• **Exercise instructions**
Every line that includes the word "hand" needs to be copied from the listing.

• **Data below**
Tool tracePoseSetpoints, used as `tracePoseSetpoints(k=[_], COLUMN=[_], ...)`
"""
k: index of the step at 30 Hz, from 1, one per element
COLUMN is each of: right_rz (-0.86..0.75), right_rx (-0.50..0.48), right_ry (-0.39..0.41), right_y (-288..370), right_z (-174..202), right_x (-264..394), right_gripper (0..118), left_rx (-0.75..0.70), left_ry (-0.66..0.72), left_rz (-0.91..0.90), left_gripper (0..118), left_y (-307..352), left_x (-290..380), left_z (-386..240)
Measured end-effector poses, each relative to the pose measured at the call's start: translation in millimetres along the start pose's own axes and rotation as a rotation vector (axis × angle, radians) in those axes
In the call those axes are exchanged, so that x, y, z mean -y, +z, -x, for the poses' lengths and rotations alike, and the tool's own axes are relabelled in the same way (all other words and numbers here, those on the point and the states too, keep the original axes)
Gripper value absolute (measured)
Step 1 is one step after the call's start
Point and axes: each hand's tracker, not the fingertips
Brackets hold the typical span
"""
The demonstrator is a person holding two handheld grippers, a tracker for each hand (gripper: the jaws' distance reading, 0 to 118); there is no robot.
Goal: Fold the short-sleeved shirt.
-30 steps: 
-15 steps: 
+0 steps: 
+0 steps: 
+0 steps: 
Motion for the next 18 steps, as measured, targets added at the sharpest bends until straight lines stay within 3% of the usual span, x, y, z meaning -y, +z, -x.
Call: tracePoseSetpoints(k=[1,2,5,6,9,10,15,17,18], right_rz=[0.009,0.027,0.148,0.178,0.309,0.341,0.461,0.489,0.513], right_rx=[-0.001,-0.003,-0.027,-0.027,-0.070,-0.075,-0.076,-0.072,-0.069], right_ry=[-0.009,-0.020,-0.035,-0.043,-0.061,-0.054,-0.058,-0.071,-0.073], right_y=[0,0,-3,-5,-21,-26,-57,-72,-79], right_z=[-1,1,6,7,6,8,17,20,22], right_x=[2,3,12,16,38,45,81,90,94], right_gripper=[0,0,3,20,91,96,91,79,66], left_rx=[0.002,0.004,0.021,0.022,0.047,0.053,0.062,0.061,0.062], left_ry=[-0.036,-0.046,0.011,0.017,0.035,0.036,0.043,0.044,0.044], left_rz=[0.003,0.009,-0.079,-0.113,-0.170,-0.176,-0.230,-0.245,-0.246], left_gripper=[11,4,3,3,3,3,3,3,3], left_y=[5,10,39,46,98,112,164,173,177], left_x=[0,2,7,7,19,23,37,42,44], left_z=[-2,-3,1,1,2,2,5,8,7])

• **Task answer**
Point and axes: each hand's tracker, not the fingertips
The demonstrator is a person holding two handheld grippers, a tracker for each hand (gripper: the jaws' distance reading, 0 to 118); there is no robot.

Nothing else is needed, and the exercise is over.